Ojciec alkoholik za nic nie placi. Czy moge go wymeldowac z domu. Czuje sie jak by w hotelu mieszkal. Nic nie robi tylko syf zostawia. Prosze o odpowiedzi ludzi co moga pomoc.
a mieszkanie czyje jesli ojciec jest glownym najemca to problem
zgłosić do Urzędu Miasta do Komisji Rozwiązywania Problemów alkoholowych celem zmuszenia go do leczenia i uzyskania innych form pomocy.
No wlasnie na ojca jest. I niewiem jak to zrobic.
Zgłosić do Gminnej Komisji Rozwiązywania problemów Alkoholowych przy UM
zglos dzielnicowemu ze pije,zrobia wywiad i wysla na leczenie.troche odpoczniesz od alkoholu.
Gosciu z 17:57 ze 20 lat temu zauwazylem ,ze z alkoholem zaczyna u mnie byc zle bylem na odwyku i co mi dal odwyk? ano to ,ze zrozumialem, ze w tej chorobe nikt mi nie pomoze jak sam nie wezme sie w garsc. Recepta jest prosta nie zaczynac od nawet sladowej ilosci alkoholu i miec zawsze na uwadze czym moze sie skonczyc taki ekspertyment ,ze jeden mi nie zaszkodzi.
Juz dawno to zrobilem ale jakos sie wymiguje od tego. Zawsze jakas scieme wymysli. Nawet karte niebieska ma i nic mu nie mozna zrobic.

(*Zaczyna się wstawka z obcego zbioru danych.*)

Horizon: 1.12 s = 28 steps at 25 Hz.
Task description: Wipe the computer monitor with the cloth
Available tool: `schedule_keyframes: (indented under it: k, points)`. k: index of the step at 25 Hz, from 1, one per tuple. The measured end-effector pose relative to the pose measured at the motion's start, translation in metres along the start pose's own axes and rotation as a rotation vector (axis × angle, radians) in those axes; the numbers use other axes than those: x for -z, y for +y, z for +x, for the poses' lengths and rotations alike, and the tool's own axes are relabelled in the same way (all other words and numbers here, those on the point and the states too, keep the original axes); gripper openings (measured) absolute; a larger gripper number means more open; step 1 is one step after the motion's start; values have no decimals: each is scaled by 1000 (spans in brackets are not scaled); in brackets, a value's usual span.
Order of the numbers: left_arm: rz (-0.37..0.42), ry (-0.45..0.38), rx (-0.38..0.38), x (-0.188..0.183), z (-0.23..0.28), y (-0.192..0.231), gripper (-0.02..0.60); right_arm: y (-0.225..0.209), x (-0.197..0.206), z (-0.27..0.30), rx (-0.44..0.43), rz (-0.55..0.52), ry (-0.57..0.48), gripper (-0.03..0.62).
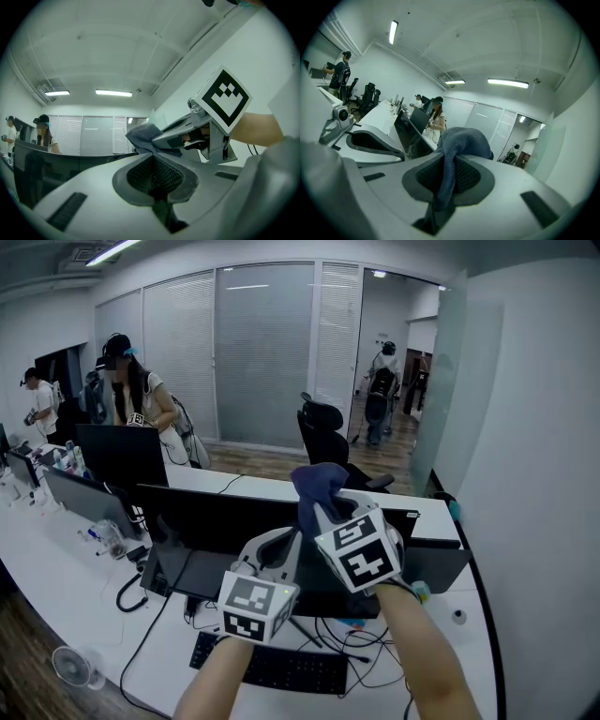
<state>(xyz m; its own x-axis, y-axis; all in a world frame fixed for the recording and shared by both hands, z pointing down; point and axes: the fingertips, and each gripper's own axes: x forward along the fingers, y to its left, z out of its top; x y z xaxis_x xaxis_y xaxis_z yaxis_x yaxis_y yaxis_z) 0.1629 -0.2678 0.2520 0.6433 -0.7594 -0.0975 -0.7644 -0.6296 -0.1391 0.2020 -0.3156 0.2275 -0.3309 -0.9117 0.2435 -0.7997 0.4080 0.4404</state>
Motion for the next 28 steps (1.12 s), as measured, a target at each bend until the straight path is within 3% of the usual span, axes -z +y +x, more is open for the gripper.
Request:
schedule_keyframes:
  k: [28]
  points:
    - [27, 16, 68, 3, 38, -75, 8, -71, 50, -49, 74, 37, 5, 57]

Nasze polskie prawo jest dziwne. Niewinnych latwo wsadzic za kratki a niektorych ciezko skierowac na leczenie
Nieprawda..nikt go nie wyrzuci,ani też na leczenie nie wysle ,jesli sam nie wyrazi na to zgody.Żulernia w obecnych czasach jest szczególnie chroniona,co jest straszną rzeczą.Ażby mieć co miesięczne swiadczenie wystarczy być alkoholikiem...Więcej nie napisze bo nie przejdzie..
A nic nie zrobisz musisz się męczyć nikt ci nie pomoże sam musi się poddać leczenia ale jeszcze żaden alkocholik tego nie zrobi
Gościu 19,19 mylisz się dużo ludzi zrozumiało że alkohol zabija i poszło na terapię
Gosciu z 19: 11 zgadzam sie z Toba a nawet jak pojdzie na leczenie to bedzie dla niego tylko kwestia formalna by otrzymal z tego powodu korzysc.
Też mam taki problem w rodzinie dlatego udalem się do urzędu miasta i osobiście zgłosiłem na leczenie,oczywiście trwało to trochę ponieważ najpierw odbywa się sprawa na której wyrokiem było uczęszczanie na spotkania AA na określoną ilość godzin,po czym jeśli "pacjent" nie odbył spotkań w całości bądź sięgał w tym czasie po alkohol dopiero był wyrok i pobyt w Morawica.
A może to wina rodziny skoro sie nie układa to słaby charakter idzie w tango.
Zgłoś w urzędzie miasta,złóż wniosek O przymusowe leczenie.
Gosciu z wczoraj 17:57 przymusowee leczenie to fikcja prawna bo nawet jesli kogos policja dowiezie do Morawicy to tam go zapytaja czy chce pomocy czy nie , jesli odmowi nikt go juz wiecej pytal nie bedzie . Jezeli cos narozrabial to odbedzie w inny sposob kare ale na terapie chodzic nie musi .Jak myslicie . ze komus wloza sluchawki w uszy zeby sluchal, a terapeuci beda mowic do niego przez mikrofon?
Mój ojciec chodził do AA 8 miał pić niby jakieś tabletki. Dostawał do ręki i wychodził. Nigdy ich nie pił przy tych, którzy mu je dawali i nigdy ich w ogóle nie pił tylko wyrzucal na ulicy.